Stuart_Armstrong comments on Introducing Corrigibility (an FAI research subfield)

Stuart_Armstrong 22 Jan 2015 17:09 UTC
2 points
What do we mean by “o in Press”? That whoever wrote the list defining “Press” made a different decision that day?

Maybe we can have the definition of “Press” as being a specific list (rather than being the reality described by that list), and the counterfactual being that a certain stochastic process erases a particular part of that list? Not sure about that… Need some sort of abstract version of this (might be doable).

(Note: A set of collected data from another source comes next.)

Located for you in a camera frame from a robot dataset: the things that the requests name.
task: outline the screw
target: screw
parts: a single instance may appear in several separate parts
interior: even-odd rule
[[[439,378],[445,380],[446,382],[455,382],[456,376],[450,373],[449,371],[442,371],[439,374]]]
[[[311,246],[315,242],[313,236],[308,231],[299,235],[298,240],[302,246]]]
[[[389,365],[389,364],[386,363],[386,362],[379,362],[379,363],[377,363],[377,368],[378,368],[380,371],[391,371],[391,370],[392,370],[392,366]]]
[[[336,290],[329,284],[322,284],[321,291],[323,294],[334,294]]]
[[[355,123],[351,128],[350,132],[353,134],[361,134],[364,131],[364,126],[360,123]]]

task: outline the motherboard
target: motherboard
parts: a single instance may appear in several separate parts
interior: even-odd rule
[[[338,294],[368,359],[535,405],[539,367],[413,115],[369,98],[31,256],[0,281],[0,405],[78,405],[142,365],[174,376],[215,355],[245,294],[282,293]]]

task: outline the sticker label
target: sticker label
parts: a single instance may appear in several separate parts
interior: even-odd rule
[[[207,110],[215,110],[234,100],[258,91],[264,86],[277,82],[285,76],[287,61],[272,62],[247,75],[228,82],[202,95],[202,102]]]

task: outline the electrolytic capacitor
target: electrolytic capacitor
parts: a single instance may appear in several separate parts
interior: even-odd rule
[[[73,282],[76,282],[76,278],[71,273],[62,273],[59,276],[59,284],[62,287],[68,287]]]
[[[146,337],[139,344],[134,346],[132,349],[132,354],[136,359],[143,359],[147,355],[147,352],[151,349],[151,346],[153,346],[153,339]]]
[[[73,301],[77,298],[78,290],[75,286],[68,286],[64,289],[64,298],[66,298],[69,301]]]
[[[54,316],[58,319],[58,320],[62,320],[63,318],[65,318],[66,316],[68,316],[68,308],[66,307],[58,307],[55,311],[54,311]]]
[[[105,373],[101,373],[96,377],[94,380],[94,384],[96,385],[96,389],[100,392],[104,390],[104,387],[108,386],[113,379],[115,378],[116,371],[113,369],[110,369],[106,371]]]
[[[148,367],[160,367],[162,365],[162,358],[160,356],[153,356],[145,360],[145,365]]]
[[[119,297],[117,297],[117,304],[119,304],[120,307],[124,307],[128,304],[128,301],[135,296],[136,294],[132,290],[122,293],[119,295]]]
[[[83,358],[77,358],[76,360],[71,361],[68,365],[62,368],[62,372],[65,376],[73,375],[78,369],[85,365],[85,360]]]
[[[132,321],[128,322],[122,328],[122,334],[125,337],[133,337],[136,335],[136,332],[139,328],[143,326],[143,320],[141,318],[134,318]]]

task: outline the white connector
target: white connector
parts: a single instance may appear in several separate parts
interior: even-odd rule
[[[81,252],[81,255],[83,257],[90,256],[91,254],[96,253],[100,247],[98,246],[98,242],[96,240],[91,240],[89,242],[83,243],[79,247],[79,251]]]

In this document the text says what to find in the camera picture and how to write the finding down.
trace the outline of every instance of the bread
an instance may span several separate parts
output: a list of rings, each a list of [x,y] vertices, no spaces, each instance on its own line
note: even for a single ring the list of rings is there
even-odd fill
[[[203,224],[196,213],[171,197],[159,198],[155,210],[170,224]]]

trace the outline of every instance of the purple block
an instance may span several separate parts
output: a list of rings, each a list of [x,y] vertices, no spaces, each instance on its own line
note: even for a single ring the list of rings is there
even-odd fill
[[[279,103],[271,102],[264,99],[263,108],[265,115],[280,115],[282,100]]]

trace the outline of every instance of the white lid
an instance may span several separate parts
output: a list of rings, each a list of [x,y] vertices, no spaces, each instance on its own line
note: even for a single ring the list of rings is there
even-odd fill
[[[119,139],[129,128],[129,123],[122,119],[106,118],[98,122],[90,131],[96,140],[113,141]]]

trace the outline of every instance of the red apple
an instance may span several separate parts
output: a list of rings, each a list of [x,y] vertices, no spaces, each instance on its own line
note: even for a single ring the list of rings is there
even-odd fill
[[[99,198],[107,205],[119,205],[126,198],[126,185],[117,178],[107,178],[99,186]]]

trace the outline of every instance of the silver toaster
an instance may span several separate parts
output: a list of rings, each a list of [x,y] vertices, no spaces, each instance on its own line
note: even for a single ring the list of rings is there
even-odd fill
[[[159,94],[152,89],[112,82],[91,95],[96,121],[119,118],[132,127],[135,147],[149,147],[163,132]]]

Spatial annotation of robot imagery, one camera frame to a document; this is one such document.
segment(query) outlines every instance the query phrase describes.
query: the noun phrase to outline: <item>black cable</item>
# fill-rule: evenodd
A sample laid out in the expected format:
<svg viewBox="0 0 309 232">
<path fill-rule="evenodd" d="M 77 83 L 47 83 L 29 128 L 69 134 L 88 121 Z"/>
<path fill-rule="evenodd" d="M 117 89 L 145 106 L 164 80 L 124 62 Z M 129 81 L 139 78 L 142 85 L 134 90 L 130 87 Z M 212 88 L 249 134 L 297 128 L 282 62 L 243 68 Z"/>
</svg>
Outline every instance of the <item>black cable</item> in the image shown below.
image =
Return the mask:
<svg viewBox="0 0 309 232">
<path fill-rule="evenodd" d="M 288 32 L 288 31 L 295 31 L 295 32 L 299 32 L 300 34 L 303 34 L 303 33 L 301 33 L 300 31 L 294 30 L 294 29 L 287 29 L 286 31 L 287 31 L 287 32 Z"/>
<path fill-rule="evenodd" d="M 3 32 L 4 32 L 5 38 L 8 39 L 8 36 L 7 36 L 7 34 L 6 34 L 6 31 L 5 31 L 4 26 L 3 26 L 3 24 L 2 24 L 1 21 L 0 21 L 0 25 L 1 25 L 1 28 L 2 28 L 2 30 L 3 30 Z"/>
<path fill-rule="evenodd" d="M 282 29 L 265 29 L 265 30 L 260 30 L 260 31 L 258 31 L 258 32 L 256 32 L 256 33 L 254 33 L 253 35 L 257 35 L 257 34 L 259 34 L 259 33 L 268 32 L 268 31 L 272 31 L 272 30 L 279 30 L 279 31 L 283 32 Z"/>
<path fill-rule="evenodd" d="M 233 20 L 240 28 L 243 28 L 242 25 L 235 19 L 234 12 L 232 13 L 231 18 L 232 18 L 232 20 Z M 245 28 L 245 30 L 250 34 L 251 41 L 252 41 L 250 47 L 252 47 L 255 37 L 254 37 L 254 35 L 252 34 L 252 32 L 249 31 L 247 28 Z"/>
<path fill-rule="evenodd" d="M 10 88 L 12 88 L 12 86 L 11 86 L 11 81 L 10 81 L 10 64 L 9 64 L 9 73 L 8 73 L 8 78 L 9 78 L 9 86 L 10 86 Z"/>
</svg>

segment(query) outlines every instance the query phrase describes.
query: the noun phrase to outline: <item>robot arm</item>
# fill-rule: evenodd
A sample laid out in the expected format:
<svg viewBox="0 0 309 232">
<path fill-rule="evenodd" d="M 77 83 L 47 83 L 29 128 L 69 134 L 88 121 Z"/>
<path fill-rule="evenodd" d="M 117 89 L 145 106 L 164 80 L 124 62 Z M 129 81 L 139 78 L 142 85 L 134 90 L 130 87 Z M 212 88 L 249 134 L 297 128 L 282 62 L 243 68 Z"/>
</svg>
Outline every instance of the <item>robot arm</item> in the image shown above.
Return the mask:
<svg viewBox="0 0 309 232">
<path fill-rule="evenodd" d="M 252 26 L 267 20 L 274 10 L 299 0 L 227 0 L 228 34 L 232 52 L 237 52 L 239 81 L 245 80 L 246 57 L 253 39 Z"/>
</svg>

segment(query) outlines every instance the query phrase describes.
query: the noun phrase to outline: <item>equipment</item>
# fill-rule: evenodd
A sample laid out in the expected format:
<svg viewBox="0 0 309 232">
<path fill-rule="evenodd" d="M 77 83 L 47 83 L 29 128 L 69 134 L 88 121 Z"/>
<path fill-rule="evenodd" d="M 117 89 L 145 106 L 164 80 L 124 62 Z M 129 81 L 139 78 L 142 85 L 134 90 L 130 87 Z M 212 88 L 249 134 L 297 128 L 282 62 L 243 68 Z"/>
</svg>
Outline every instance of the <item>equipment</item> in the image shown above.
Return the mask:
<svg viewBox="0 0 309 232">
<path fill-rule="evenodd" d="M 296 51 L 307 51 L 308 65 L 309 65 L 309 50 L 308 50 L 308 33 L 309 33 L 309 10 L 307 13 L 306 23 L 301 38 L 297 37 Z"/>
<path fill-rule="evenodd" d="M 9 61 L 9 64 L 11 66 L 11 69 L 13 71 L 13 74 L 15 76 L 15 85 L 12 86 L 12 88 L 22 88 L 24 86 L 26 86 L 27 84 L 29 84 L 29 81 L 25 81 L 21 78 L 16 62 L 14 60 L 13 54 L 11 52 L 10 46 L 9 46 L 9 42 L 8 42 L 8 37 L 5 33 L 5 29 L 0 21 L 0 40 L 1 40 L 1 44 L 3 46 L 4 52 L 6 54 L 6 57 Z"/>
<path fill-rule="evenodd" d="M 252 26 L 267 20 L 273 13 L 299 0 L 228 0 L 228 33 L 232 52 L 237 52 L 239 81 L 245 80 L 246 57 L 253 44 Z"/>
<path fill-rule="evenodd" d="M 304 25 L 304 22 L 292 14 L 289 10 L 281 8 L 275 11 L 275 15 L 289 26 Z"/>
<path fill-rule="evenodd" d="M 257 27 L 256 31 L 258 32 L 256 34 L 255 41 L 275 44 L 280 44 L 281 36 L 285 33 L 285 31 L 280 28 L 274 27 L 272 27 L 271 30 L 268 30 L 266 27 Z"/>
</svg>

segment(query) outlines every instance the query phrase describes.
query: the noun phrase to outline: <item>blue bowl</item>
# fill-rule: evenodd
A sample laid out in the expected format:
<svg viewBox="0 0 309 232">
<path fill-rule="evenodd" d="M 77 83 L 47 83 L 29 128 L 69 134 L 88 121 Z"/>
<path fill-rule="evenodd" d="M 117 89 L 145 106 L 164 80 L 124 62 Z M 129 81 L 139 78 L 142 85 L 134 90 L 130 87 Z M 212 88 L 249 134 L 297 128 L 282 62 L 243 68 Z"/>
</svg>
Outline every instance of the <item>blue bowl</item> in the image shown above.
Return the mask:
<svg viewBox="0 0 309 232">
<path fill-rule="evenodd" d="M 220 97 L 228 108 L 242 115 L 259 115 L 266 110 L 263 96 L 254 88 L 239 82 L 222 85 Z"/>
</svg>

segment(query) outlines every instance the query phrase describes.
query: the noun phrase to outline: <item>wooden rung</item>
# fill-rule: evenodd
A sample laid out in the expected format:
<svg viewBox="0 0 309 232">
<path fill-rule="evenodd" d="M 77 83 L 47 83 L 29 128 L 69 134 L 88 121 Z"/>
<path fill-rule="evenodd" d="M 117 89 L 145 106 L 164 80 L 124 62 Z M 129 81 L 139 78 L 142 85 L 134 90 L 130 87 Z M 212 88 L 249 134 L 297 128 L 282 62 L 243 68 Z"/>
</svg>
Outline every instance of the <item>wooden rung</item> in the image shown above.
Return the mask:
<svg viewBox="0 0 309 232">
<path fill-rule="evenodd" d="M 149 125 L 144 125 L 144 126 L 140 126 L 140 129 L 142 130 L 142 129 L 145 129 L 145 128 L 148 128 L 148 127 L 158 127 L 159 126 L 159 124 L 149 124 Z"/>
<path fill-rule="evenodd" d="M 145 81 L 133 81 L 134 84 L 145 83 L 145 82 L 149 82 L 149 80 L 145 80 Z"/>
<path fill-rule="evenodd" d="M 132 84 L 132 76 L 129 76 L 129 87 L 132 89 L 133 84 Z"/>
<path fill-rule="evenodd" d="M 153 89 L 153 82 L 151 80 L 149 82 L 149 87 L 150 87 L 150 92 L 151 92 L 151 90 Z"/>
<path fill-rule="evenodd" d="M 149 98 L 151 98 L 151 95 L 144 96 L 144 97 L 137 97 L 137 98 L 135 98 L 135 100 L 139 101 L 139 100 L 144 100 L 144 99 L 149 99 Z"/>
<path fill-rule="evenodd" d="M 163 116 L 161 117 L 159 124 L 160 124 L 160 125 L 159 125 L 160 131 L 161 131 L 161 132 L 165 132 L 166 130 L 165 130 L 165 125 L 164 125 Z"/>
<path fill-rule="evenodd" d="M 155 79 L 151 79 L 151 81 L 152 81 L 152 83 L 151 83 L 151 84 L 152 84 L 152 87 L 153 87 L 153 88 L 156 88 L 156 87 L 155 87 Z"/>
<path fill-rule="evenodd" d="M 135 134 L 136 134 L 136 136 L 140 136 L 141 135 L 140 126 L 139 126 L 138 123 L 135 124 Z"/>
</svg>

This still seems vulnerable to Benja’s blackmail. Let me explain:

Assume that a2 is irrelevant, that o=Pr, and that a1 is merely yes or no to the following deal: “Give me 1 utilon from UN, and if o is not Pr, then I give 2 utilons to UN”. This is the only way of changing UN; otherwise UN=0.

Then the agent is immune to blackmail. It will computer U(YES,-,-) = U(YES,Pr,-) = US(YES,Pr,-)+E(UN|Pr not in Press, YES, Pr) = US(YES,Pr,-) − 1. On the other hand, U(NO,-,-) = US(NO,Pr,-).

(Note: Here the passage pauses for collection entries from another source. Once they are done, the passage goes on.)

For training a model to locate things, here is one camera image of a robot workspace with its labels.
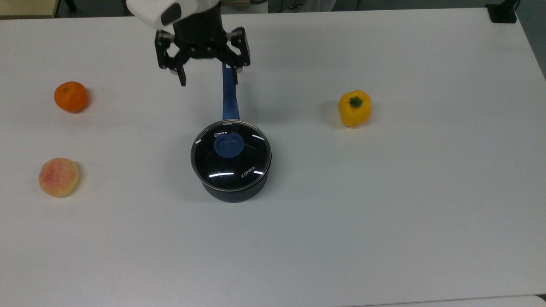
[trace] floor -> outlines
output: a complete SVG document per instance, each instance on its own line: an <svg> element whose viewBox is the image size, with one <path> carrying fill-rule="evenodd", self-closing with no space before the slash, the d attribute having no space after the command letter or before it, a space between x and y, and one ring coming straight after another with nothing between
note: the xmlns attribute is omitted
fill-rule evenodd
<svg viewBox="0 0 546 307"><path fill-rule="evenodd" d="M102 17L123 16L122 0L74 0L78 9L70 12L64 0L58 9L59 17ZM292 13L303 8L306 0L269 0L269 13ZM335 0L313 0L323 6ZM432 8L473 8L483 7L486 3L500 3L499 0L337 0L332 10L391 10L391 9L432 9ZM265 4L247 11L265 12ZM237 13L231 10L226 13ZM518 17L535 56L546 76L546 0L523 0L518 10Z"/></svg>

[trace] table surface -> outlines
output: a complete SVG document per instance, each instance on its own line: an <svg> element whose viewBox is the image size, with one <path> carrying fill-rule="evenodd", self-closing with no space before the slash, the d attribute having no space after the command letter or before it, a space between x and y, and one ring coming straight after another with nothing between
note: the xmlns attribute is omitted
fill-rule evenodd
<svg viewBox="0 0 546 307"><path fill-rule="evenodd" d="M55 17L59 0L0 0L0 19Z"/></svg>
<svg viewBox="0 0 546 307"><path fill-rule="evenodd" d="M187 87L132 17L0 21L0 305L354 306L546 293L546 82L485 9L226 15L252 65L241 118L269 138L254 198L191 168L221 64ZM91 103L60 110L55 88ZM337 100L372 97L345 128ZM82 179L56 199L43 163Z"/></svg>

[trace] yellow bell pepper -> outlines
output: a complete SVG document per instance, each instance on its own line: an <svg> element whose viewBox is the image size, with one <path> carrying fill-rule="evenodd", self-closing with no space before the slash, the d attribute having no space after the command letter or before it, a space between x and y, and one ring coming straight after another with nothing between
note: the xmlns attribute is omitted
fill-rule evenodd
<svg viewBox="0 0 546 307"><path fill-rule="evenodd" d="M371 98L361 90L348 92L341 96L338 109L341 122L347 127L365 123L372 113Z"/></svg>

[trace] pot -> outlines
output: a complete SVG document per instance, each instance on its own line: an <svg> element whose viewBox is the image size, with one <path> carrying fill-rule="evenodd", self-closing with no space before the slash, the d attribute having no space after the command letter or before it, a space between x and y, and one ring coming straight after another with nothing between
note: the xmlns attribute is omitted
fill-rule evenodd
<svg viewBox="0 0 546 307"><path fill-rule="evenodd" d="M224 202L256 195L265 185L271 147L255 125L239 119L232 69L224 64L223 120L203 129L192 145L192 167L205 189Z"/></svg>

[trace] peach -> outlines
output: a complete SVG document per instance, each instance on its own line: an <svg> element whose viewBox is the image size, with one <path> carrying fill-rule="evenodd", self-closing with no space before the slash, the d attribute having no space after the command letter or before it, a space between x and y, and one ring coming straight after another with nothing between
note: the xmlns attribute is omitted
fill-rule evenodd
<svg viewBox="0 0 546 307"><path fill-rule="evenodd" d="M76 163L67 158L55 158L41 167L38 181L44 192L51 196L63 197L78 183L80 172Z"/></svg>

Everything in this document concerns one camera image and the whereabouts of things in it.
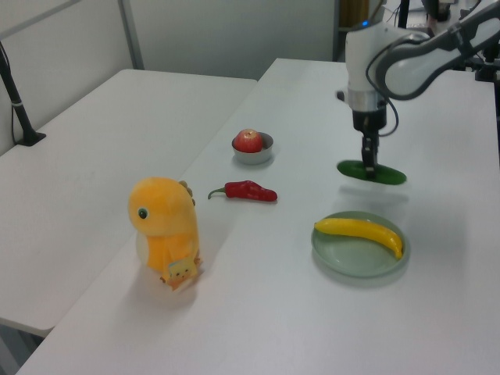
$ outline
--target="yellow banana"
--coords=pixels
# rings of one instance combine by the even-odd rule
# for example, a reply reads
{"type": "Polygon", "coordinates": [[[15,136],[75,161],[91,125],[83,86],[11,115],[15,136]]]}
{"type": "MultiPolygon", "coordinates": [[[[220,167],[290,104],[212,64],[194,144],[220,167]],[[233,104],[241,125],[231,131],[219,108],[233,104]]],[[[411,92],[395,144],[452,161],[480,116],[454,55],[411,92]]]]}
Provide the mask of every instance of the yellow banana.
{"type": "Polygon", "coordinates": [[[366,220],[327,218],[314,224],[314,228],[325,234],[360,237],[378,242],[393,251],[396,259],[403,255],[401,238],[389,228],[366,220]]]}

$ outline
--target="plush toy eye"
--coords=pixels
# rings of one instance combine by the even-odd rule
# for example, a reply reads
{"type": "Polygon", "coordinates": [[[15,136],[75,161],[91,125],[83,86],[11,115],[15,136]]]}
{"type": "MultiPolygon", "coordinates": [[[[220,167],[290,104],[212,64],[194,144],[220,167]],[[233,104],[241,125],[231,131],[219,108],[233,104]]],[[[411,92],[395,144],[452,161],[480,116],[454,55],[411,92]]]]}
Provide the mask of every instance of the plush toy eye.
{"type": "Polygon", "coordinates": [[[148,210],[147,209],[143,209],[142,207],[137,211],[137,214],[139,215],[139,217],[141,219],[145,219],[146,217],[148,217],[148,210]]]}

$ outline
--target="plate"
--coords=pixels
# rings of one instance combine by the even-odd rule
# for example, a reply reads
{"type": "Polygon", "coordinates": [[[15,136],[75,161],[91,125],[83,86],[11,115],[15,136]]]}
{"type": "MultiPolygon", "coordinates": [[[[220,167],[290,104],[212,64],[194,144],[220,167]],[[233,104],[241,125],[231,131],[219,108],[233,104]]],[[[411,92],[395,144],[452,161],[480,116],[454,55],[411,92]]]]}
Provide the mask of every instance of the plate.
{"type": "Polygon", "coordinates": [[[358,237],[337,236],[312,231],[312,249],[318,258],[332,270],[352,277],[377,277],[401,268],[409,258],[402,231],[391,221],[368,212],[346,211],[327,216],[345,219],[367,220],[393,230],[403,243],[403,257],[396,259],[385,246],[358,237]]]}

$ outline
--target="pepper stem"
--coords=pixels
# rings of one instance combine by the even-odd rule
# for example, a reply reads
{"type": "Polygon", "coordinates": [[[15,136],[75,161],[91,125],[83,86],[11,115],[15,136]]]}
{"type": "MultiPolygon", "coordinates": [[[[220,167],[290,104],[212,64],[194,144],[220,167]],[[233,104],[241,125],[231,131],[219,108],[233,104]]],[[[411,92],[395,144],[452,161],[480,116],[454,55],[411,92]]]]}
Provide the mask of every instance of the pepper stem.
{"type": "Polygon", "coordinates": [[[225,187],[222,187],[221,189],[217,189],[217,190],[214,190],[214,191],[210,191],[209,193],[209,199],[212,197],[212,194],[213,193],[226,193],[226,188],[225,187]]]}

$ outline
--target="white table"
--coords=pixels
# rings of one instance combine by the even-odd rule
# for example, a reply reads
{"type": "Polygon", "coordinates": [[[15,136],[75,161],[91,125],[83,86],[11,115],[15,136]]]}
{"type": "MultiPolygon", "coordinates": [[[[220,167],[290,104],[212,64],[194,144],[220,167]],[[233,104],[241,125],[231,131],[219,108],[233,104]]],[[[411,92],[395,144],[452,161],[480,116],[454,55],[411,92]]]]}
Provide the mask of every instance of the white table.
{"type": "Polygon", "coordinates": [[[131,238],[19,375],[498,373],[493,87],[447,72],[396,102],[401,126],[379,161],[409,180],[388,187],[335,168],[360,158],[351,110],[334,94],[346,83],[344,64],[277,60],[183,175],[197,198],[198,283],[172,293],[131,238]],[[234,161],[230,140],[244,127],[274,137],[272,162],[234,161]],[[277,204],[205,198],[244,179],[276,190],[277,204]],[[403,272],[351,279],[313,258],[313,223],[353,209],[404,231],[403,272]]]}
{"type": "Polygon", "coordinates": [[[253,80],[124,70],[0,158],[0,324],[45,336],[133,227],[131,188],[178,178],[253,80]]]}

So if US doesn’t care about YES vs NO, it will reject the deal. Yay!

But now imagine that the deal is phrased differently: “Give me 1 utilon from UN, and if o is not in Press, then I give 2 utilons to UN”

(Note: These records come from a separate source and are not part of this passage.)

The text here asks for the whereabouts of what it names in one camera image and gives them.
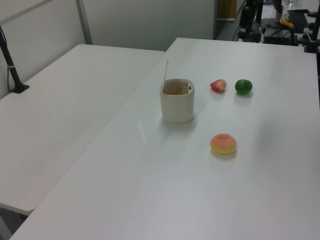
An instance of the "cup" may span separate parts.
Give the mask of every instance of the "cup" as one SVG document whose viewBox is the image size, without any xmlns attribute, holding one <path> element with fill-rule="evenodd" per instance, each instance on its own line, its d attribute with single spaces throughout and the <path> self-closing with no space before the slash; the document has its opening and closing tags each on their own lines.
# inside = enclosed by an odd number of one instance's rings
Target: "cup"
<svg viewBox="0 0 320 240">
<path fill-rule="evenodd" d="M 168 79 L 160 88 L 162 118 L 171 124 L 185 124 L 194 116 L 195 87 L 187 79 Z"/>
</svg>

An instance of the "floor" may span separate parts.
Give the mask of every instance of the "floor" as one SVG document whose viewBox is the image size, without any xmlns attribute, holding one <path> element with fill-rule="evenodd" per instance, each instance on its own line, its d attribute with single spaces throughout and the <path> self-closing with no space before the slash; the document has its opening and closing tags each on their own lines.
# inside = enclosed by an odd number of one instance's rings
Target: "floor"
<svg viewBox="0 0 320 240">
<path fill-rule="evenodd" d="M 216 24 L 216 40 L 232 41 L 232 38 L 239 27 L 240 22 L 239 13 L 234 21 L 218 21 Z"/>
<path fill-rule="evenodd" d="M 218 21 L 216 39 L 221 41 L 232 41 L 233 35 L 239 26 L 240 14 L 234 21 Z M 12 234 L 24 222 L 26 216 L 13 211 L 0 208 L 0 240 L 9 240 Z"/>
</svg>

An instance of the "lime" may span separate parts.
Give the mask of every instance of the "lime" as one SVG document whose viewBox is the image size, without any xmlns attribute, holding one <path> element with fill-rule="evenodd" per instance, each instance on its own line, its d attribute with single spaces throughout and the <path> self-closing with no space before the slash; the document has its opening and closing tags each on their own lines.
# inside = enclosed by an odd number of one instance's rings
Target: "lime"
<svg viewBox="0 0 320 240">
<path fill-rule="evenodd" d="M 252 83 L 249 80 L 240 79 L 235 83 L 235 90 L 240 95 L 246 95 L 252 90 Z"/>
</svg>

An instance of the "yellow object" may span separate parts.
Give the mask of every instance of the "yellow object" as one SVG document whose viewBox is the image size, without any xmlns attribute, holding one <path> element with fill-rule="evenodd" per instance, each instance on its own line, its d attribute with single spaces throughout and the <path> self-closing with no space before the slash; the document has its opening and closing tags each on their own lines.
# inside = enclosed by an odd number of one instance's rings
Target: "yellow object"
<svg viewBox="0 0 320 240">
<path fill-rule="evenodd" d="M 284 25 L 284 26 L 287 26 L 287 27 L 289 27 L 291 29 L 294 28 L 294 24 L 292 22 L 289 22 L 289 21 L 287 21 L 287 20 L 285 20 L 283 18 L 280 19 L 280 24 Z"/>
<path fill-rule="evenodd" d="M 237 142 L 231 135 L 222 133 L 211 139 L 210 147 L 218 154 L 231 154 L 236 150 Z"/>
</svg>

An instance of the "red apple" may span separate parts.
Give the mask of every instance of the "red apple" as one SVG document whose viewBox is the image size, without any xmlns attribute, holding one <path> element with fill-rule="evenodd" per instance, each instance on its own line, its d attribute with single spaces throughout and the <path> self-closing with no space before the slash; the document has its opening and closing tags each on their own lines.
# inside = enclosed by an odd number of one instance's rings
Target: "red apple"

Here E(UN|Pr not in Press, YES, Pr) become −1+2=+1, so the agent will accept the deal.

This may depend on how it cashes out statements like “if o is not in Press”.
- So8res 22 Jan 2015 20:37 UTC
  2 points
  Parent
  Yep, I think you’re right.
  
  My preferred method of cashing out “do(o not in Press)” etc. is to say that observations are a tuple (p, r) where p is either Press or not Press and r is the rest of the observation (unrelated to the button). Now the causal intervention is done only on p, so (desugaring everything) we define
```
U(a1, (p, r), a2) :=
{ UN(a1, (p, r), a2) + E[US(a1, (P, R), A2(a1, (P, R))) | do(P := Press)] if r = not Press
, US(a1, (p, r), a2) + E[UN(a1, (P, R), A2(a1, (P, R))) | do(P := not Press)] else }
```
  Then whether or not the agent pays the blackmail comes down to whether or not E[UN(YES, (P, R), A2(YES, (P, R))) | do(P := not Press)] is −1 or +1. This counterfactual is computed by taking the world-model indexed on the action being “YES” as it was before making the observation, overwriting P to “not Press” via causal intervention, then propagating the update and computing the expectation of UN (with respect to R). In this case, A2(-, -) is constant, so the question comes down to the value of UN(YES, (P, R), -) under the causal counterfactual assumption that P := not Press.
  
  There are two ways this could go down. First, let’s say that R is all physical observations, including whether or not the humans seem to be pressing the button. In this case, the agent treats P as if it is a separate platonic variable controlled by the Causal Counterfactual God rather than actual physics, and it is perfectly capable of reasoning about the case where the humans pressed the button but P was not Press anyway. In this case, if the deal is “Give me one util from UN, and then I’ll give 2 utils to UN if the humans don’t press the button”, then the agent is perfectly capable of rejecting the deal, because under the counterfactual do(P:= not Press), the agent still believes that the humans physically pressed the button (and therefore does not expect its 2 utils).
  
  But if the deal is “Give me one util from UN, and I’ll give 2 utils to UN if P = not Press” then the agent will pay up, because under the counterfactual do(P := not Press) it clearly expects to get paid. (Or, rather, it actually cares about the counterfactual world where the humans press the button and P = not Press anyway, so you can blackmail the agent by promising great things in that world.)
  
  Yep, it’s blackmailable. Nice catch.
  
  (The intuitive fix is to try to prevent P from being the causal ancestor of anything in the graph; e.g., have the agent act as if it doesn’t believe that the blackmailer can really observe / base their action on P. That sounds really difficult to set up and horribly hacky, though.)
  - Stuart_Armstrong 23 Jan 2015 11:31 UTC
    2 points
    Parent
    
    The intuitive fix is to try to prevent P from being the causal ancestor of anything in the graph; e.g., have the agent act as if it doesn’t believe that the blackmailer can really observe / base their action on P. That sounds really difficult to set up and horribly hacky, though.
    
    It is relevant that the decision to blackmail (probably need a better word) is determined by the fact that P=not Press, and because of the particular structure of the algorithm. This flags up the blackmail as something unusual, but I’m not sure how to safely exploit that fact… The rule “don’t take deals that only exist because of property Q of your algorithm” is too rigid, but maybe a probabilistic version of that?